**ACTION ITEM**
For each line below, check for the word "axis", then state how many lines contain it, with no other output.

**DATA EXTRACT**
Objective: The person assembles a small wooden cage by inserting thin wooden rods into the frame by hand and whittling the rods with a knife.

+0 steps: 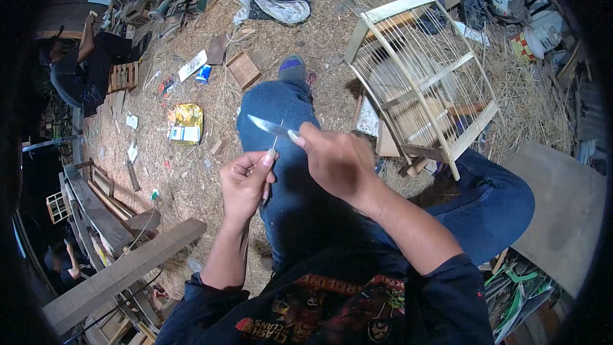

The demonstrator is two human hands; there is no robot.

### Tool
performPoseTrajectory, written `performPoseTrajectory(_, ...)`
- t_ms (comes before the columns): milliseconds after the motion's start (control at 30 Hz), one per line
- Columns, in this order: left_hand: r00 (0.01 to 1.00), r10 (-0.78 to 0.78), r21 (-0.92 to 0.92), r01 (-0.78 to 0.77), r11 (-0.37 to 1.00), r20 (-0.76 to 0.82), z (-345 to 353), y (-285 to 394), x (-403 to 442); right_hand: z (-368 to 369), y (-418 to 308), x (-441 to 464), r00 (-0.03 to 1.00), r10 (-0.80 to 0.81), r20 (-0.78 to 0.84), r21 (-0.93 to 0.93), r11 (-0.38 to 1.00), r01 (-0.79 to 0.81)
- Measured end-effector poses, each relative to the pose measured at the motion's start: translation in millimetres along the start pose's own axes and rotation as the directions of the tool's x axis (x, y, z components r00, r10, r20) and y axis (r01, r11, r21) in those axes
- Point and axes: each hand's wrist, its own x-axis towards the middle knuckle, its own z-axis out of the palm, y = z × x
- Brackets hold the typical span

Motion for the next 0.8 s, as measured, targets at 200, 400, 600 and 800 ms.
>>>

**TASK SOLUTION**
2